## Task objective
Searching the material below, find each line that includes the word "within", and copy it.

## Source data
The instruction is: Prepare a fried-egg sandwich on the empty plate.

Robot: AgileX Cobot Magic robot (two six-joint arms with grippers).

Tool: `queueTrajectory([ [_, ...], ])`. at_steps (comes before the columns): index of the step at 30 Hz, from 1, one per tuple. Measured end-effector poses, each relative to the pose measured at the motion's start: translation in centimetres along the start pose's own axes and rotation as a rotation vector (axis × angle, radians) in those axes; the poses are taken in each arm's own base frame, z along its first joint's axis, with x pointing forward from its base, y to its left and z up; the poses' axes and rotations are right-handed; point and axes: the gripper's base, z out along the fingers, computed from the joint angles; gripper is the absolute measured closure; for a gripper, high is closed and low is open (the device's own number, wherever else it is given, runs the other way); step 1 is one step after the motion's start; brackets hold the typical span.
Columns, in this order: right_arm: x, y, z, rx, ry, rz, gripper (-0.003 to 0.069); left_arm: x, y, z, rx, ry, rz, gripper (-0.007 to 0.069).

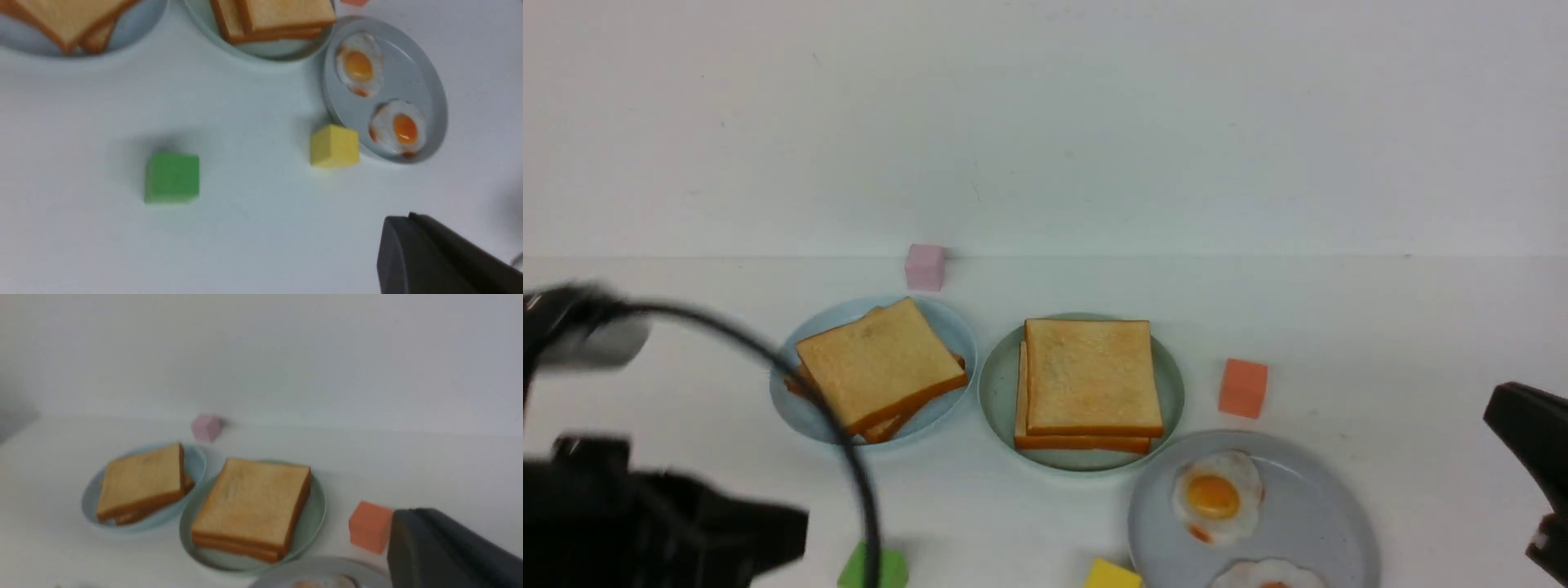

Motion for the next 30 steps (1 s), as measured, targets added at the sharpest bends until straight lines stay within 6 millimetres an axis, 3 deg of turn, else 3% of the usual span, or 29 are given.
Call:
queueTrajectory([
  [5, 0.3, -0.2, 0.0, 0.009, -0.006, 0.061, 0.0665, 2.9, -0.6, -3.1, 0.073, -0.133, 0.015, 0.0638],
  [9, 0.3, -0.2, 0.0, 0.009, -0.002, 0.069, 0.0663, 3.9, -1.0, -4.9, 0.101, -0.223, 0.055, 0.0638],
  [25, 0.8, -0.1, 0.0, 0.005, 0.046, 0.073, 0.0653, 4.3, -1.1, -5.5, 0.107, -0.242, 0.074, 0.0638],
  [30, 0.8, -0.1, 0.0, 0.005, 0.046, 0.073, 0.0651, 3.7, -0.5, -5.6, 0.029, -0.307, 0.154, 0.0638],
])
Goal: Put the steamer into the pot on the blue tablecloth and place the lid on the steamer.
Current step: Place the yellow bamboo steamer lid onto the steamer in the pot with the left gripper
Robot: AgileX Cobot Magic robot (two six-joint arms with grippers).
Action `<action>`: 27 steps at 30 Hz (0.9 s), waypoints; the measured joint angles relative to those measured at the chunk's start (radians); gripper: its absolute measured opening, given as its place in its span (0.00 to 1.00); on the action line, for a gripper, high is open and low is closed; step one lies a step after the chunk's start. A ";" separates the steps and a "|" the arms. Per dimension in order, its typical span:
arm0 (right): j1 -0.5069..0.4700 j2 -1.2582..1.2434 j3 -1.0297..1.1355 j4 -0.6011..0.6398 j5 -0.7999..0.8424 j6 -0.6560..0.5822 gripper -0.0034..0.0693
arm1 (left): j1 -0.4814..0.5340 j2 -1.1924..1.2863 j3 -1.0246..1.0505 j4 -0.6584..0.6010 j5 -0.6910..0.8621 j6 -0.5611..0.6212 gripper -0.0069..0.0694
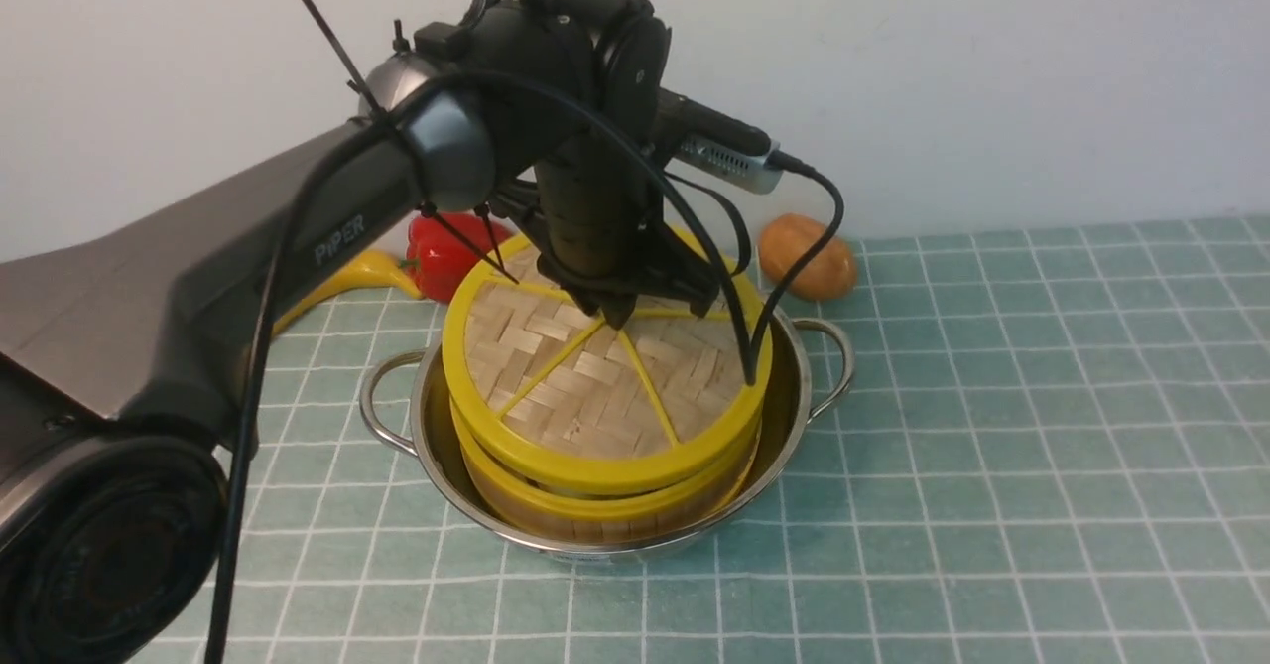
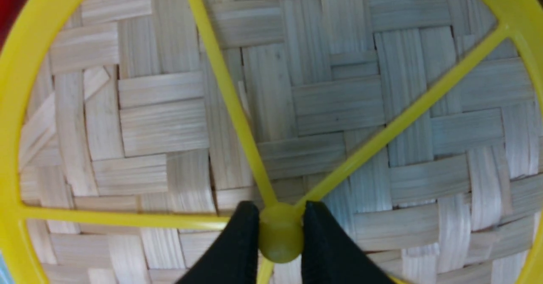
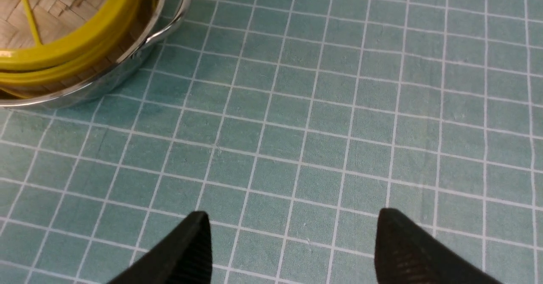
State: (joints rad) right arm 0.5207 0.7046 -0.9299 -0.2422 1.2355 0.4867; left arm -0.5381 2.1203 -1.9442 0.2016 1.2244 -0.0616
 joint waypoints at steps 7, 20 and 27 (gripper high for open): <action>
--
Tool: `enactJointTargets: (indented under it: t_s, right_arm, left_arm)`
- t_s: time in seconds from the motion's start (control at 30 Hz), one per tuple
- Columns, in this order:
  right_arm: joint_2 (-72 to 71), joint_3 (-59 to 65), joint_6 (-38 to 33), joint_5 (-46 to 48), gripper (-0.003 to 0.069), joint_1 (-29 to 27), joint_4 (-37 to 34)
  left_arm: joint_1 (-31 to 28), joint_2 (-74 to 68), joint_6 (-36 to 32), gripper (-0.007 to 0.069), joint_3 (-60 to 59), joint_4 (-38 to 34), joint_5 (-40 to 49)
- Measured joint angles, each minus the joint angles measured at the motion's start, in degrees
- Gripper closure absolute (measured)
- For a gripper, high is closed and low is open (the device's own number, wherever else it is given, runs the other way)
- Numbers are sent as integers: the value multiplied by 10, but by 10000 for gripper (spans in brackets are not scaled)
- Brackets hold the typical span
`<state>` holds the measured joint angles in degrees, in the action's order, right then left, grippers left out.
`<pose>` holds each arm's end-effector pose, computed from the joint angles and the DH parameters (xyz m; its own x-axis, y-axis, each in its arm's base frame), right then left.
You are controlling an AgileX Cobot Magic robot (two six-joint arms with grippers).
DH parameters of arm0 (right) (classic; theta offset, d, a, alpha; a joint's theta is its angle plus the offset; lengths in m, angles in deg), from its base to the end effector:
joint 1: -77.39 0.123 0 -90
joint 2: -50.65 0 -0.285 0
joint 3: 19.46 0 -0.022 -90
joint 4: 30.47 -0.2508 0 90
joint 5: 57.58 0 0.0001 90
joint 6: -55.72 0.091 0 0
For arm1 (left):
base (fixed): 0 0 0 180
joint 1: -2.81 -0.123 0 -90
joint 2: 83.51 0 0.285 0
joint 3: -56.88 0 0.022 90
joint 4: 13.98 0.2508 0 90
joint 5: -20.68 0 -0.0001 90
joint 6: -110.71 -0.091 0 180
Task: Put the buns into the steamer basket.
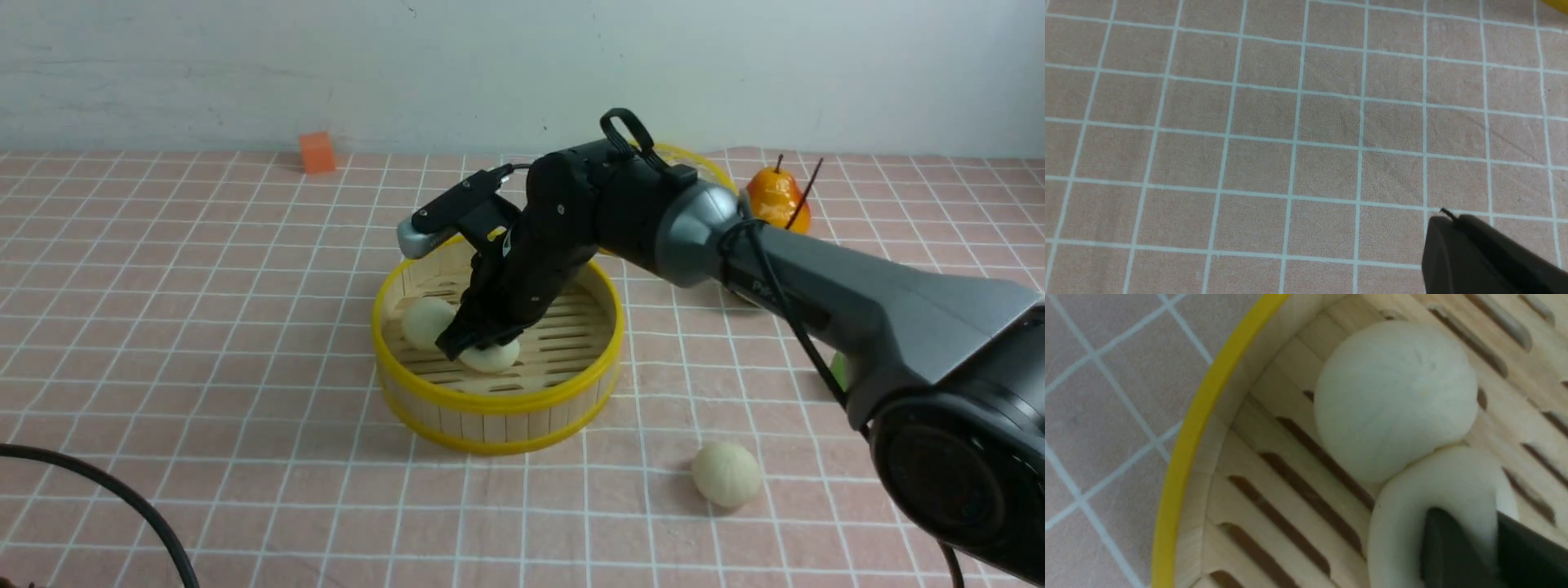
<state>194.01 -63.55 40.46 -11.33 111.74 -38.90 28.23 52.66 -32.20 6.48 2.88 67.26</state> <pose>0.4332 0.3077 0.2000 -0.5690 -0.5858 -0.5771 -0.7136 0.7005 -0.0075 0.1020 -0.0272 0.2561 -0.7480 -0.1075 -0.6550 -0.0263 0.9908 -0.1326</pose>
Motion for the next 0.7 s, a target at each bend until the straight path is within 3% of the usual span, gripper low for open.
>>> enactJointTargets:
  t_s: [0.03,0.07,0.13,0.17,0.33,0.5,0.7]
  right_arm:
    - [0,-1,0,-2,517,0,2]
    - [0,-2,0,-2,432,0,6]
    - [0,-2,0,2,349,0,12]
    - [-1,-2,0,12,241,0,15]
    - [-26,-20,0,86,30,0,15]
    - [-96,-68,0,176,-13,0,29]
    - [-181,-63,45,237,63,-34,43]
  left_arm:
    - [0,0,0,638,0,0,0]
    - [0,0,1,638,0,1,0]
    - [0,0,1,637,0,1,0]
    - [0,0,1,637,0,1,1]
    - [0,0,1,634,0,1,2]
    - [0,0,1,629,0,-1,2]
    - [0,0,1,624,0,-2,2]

## Written response
Motion for the next 30 steps (1 s), as measured, targets added at the sharpest bends until straight lines stay within 6 millimetres an axis, 3 deg of turn, else 3% of the usual span, or 29 are given.
Motion for the next 0.7 s, a target at each bend until the straight path is within 3% of the usual span, gripper low for open.

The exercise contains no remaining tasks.